RECORDED INFORMATION =>
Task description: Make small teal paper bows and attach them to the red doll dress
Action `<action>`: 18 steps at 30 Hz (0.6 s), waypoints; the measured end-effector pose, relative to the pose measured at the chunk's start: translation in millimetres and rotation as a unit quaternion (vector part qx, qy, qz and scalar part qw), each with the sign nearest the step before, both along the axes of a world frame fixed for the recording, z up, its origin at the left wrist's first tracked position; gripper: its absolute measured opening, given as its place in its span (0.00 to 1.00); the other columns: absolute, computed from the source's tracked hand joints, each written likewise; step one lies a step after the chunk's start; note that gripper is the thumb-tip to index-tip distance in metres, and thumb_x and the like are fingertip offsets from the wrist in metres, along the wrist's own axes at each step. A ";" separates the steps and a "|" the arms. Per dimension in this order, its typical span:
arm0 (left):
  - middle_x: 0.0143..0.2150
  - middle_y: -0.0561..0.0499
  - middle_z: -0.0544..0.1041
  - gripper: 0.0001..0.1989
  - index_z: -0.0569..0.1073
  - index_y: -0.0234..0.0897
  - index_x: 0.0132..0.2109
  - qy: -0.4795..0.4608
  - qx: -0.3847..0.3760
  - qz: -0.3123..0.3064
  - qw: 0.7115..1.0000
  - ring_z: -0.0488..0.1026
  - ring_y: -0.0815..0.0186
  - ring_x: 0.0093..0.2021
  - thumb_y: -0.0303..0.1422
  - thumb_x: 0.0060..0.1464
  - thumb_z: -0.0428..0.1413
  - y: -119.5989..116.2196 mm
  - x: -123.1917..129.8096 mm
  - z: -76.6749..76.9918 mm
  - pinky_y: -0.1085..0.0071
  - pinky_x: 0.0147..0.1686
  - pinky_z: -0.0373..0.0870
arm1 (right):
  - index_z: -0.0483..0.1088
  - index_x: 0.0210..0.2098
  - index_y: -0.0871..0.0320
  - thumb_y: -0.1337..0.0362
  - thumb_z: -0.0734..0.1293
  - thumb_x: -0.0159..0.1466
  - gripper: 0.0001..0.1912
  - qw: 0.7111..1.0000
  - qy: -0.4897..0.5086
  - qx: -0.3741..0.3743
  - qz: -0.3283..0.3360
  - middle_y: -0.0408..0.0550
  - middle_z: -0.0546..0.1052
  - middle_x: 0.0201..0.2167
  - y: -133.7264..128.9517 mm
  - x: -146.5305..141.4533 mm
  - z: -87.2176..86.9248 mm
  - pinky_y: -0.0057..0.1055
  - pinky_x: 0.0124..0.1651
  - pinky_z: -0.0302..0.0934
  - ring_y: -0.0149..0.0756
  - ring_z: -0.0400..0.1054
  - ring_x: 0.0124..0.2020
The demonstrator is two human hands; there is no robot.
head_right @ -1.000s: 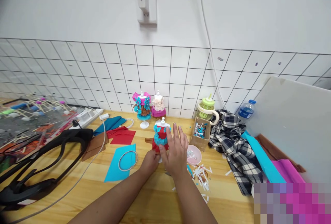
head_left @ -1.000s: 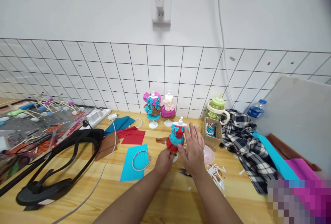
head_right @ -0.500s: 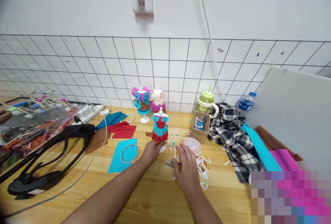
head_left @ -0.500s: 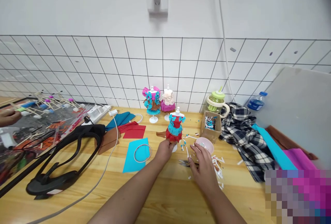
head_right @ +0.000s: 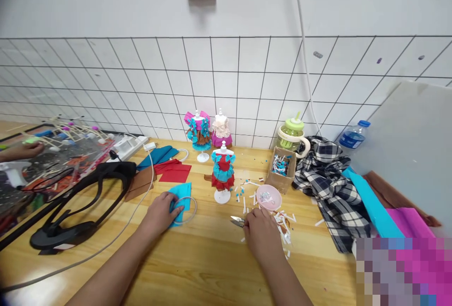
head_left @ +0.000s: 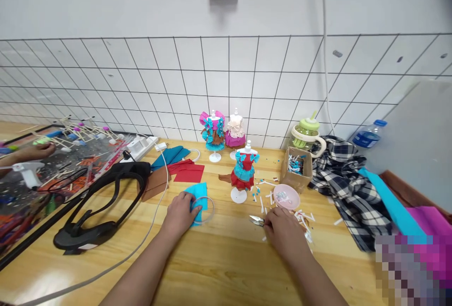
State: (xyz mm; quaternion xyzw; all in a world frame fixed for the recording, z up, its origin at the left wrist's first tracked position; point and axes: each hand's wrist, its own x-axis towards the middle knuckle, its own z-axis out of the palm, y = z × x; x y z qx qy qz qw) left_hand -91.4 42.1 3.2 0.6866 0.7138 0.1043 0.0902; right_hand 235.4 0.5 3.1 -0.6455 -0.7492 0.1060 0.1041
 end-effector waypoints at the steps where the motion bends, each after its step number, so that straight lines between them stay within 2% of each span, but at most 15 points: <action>1: 0.42 0.44 0.72 0.10 0.71 0.37 0.38 -0.033 0.001 -0.027 0.999 0.69 0.55 0.44 0.39 0.53 0.53 -0.9 -1.0 -1.2 0.62 0.43 0.64 | 0.71 0.32 0.55 0.69 0.64 0.59 0.05 1.000 0.002 -0.003 -0.002 0.48 0.74 0.35 0.6 0.2 -0.8 0.36 0.44 0.54 0.43 0.65 0.42; 4: 0.36 0.49 0.70 0.06 0.68 0.37 0.32 -0.152 -0.020 -0.103 0.983 0.68 0.61 0.38 0.36 0.51 0.54 -2.9 3.5 -5.0 0.67 0.39 0.65 | 0.71 0.39 0.54 0.68 0.66 0.57 0.09 1.000 0.005 -0.007 -0.011 0.48 0.74 0.38 0.6 3.2 -2.0 0.36 0.44 0.54 0.44 0.65 0.45; 7: 0.32 0.52 0.69 0.08 0.65 0.38 0.31 -0.272 -0.079 -0.150 0.947 0.66 0.65 0.33 0.36 0.49 0.56 -6.1 10.9 -4.9 0.71 0.33 0.63 | 0.71 0.38 0.54 0.65 0.66 0.58 0.08 1.000 -0.004 -0.011 -0.015 0.48 0.74 0.38 -1.3 6.7 -1.5 0.37 0.44 0.54 0.45 0.65 0.45; 10: 0.29 0.56 0.65 0.13 0.59 0.38 0.30 -0.390 -0.119 -0.128 0.904 0.62 0.69 0.29 0.40 0.51 0.55 -8.6 13.0 0.2 0.74 0.27 0.61 | 0.71 0.40 0.53 0.63 0.65 0.60 0.09 1.000 0.001 0.013 -0.017 0.49 0.74 0.40 -4.2 3.1 2.7 0.39 0.46 0.55 0.45 0.64 0.47; 12: 0.26 0.58 0.61 0.16 0.57 0.39 0.30 -0.431 -0.134 -0.105 0.886 0.60 0.71 0.26 0.43 0.53 0.53 -8.6 9.8 4.8 0.75 0.25 0.60 | 0.71 0.43 0.54 0.63 0.63 0.62 0.10 0.999 0.025 0.027 -0.001 0.49 0.74 0.43 -6.8 -6.2 6.8 0.39 0.49 0.55 0.44 0.64 0.47; 15: 0.25 0.59 0.59 0.15 0.57 0.39 0.30 -0.400 -0.112 -0.091 0.905 0.58 0.71 0.25 0.43 0.54 0.52 -5.5 0.5 11.4 0.75 0.25 0.58 | 0.70 0.47 0.54 0.63 0.60 0.64 0.13 0.994 0.070 0.028 0.084 0.49 0.74 0.49 -11.8 -29.1 9.3 0.39 0.55 0.53 0.42 0.64 0.51; 18: 0.25 0.56 0.63 0.10 0.59 0.39 0.30 -0.245 -0.034 -0.058 0.967 0.62 0.67 0.27 0.38 0.55 0.49 -0.7 -7.3 18.4 0.72 0.27 0.59 | 0.57 0.63 0.50 0.61 0.61 0.64 0.27 0.973 0.087 0.028 0.211 0.47 0.63 0.63 -16.8 -53.0 2.6 0.42 0.62 0.48 0.43 0.54 0.62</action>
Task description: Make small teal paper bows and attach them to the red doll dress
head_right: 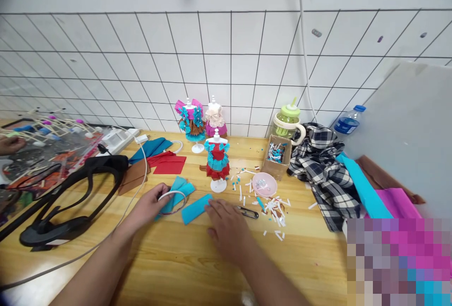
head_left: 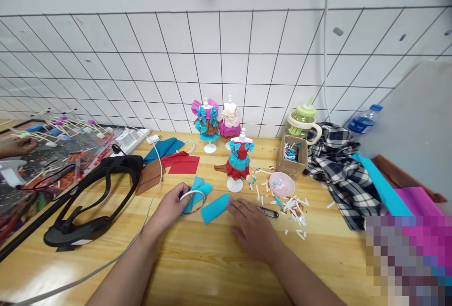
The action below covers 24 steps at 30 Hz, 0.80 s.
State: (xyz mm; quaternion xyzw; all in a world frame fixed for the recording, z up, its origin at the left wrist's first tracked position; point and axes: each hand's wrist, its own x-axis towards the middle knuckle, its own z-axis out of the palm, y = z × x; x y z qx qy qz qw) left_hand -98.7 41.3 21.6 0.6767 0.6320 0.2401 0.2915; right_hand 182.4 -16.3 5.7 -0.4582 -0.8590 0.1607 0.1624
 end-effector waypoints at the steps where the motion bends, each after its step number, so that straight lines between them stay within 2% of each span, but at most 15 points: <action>1: 0.26 0.54 0.65 0.08 0.60 0.39 0.30 0.085 0.032 0.023 0.996 0.64 0.65 0.28 0.36 0.55 0.48 1.1 -0.8 2.5 0.70 0.29 0.60 | 0.54 0.64 0.50 0.60 0.62 0.64 0.29 1.000 0.001 0.002 0.020 0.46 0.61 0.64 -1.3 -6.0 -3.7 0.44 0.62 0.47 0.43 0.53 0.63; 3: 0.29 0.49 0.70 0.06 0.65 0.39 0.30 0.247 0.085 0.058 0.964 0.68 0.59 0.35 0.32 0.55 0.47 1.3 1.4 7.5 0.65 0.36 0.61 | 0.55 0.64 0.49 0.59 0.61 0.65 0.28 0.999 -0.002 0.001 0.032 0.46 0.62 0.63 -3.3 -13.5 -10.4 0.48 0.63 0.45 0.44 0.53 0.63; 5: 0.39 0.43 0.74 0.08 0.70 0.38 0.38 0.333 0.130 0.091 0.930 0.68 0.52 0.46 0.31 0.56 0.46 -2.2 8.6 12.1 0.60 0.45 0.61 | 0.62 0.59 0.49 0.59 0.61 0.66 0.22 0.999 -0.003 0.006 0.031 0.46 0.68 0.59 -4.6 -15.1 -14.0 0.50 0.63 0.44 0.45 0.57 0.60; 7: 0.56 0.39 0.69 0.17 0.68 0.36 0.52 0.361 0.170 0.128 0.908 0.59 0.48 0.59 0.32 0.56 0.49 -8.8 18.5 16.1 0.54 0.55 0.54 | 0.70 0.50 0.50 0.60 0.61 0.66 0.14 0.999 0.003 0.016 0.034 0.46 0.74 0.51 -5.3 -13.0 -13.9 0.49 0.62 0.45 0.43 0.61 0.55; 9: 0.66 0.38 0.57 0.29 0.62 0.37 0.61 0.370 0.171 0.147 0.901 0.51 0.45 0.64 0.32 0.51 0.53 -16.2 27.7 19.7 0.49 0.58 0.49 | 0.73 0.42 0.51 0.61 0.60 0.67 0.11 0.999 0.018 0.029 0.035 0.46 0.77 0.44 -4.8 -10.3 -12.3 0.45 0.60 0.48 0.40 0.63 0.50; 11: 0.67 0.40 0.55 0.32 0.60 0.40 0.63 0.359 0.153 0.111 0.914 0.50 0.45 0.64 0.31 0.50 0.54 -22.1 34.7 22.6 0.48 0.58 0.48 | 0.73 0.42 0.52 0.62 0.60 0.67 0.11 0.998 0.034 0.046 -0.002 0.47 0.76 0.45 -2.7 -8.9 -12.2 0.43 0.58 0.50 0.40 0.63 0.50; 14: 0.62 0.44 0.63 0.24 0.66 0.42 0.59 0.275 0.119 -0.043 0.953 0.58 0.52 0.61 0.35 0.54 0.53 -25.9 43.4 22.3 0.55 0.59 0.54 | 0.69 0.51 0.55 0.64 0.61 0.65 0.15 0.990 0.035 0.067 -0.115 0.52 0.69 0.57 2.4 -9.6 -15.8 0.47 0.60 0.48 0.46 0.58 0.58; 17: 0.58 0.47 0.69 0.22 0.68 0.44 0.57 0.176 0.083 -0.167 0.967 0.63 0.57 0.58 0.41 0.55 0.54 -24.5 55.7 14.2 0.62 0.58 0.58 | 0.71 0.45 0.56 0.66 0.64 0.61 0.13 0.986 0.038 0.048 -0.153 0.52 0.64 0.61 5.4 -10.2 -19.5 0.49 0.61 0.46 0.49 0.52 0.62; 20: 0.57 0.45 0.69 0.29 0.67 0.44 0.58 0.140 0.048 -0.209 0.967 0.63 0.53 0.57 0.44 0.49 0.60 -21.0 70.2 3.1 0.59 0.57 0.57 | 0.70 0.37 0.55 0.67 0.65 0.59 0.07 0.987 0.068 0.021 -0.145 0.49 0.69 0.57 4.3 -8.4 -20.6 0.45 0.59 0.50 0.46 0.57 0.58; 22: 0.54 0.45 0.70 0.28 0.70 0.44 0.54 0.146 0.029 -0.203 0.968 0.64 0.51 0.55 0.43 0.44 0.63 -19.4 77.9 -2.3 0.57 0.54 0.57 | 0.70 0.40 0.54 0.68 0.65 0.58 0.10 0.986 0.080 0.012 -0.144 0.49 0.71 0.54 2.6 -6.8 -20.6 0.44 0.57 0.51 0.45 0.59 0.56; 24: 0.50 0.47 0.72 0.21 0.74 0.44 0.46 0.155 0.019 -0.202 0.967 0.65 0.52 0.52 0.40 0.42 0.64 -19.8 82.5 -5.0 0.57 0.51 0.57 | 0.69 0.46 0.54 0.67 0.66 0.58 0.15 0.987 0.081 0.010 -0.141 0.51 0.71 0.54 1.2 -5.5 -20.5 0.44 0.58 0.50 0.45 0.59 0.56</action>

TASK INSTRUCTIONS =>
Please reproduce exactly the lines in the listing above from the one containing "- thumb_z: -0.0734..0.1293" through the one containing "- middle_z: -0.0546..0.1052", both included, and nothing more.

SOLUTION =>
  - thumb_z: -0.0734..0.1293
  - thumb_x: -0.0159..0.1466
  - gripper: 0.0001..0.1912
  - qw: 0.7111..1.0000
  - qy: -0.4897..0.5086
  - qx: -0.3741..0.3743
  - qz: -0.3283..0.3360
  - middle_y: -0.0408..0.0550
  - middle_z: -0.0546..0.1052

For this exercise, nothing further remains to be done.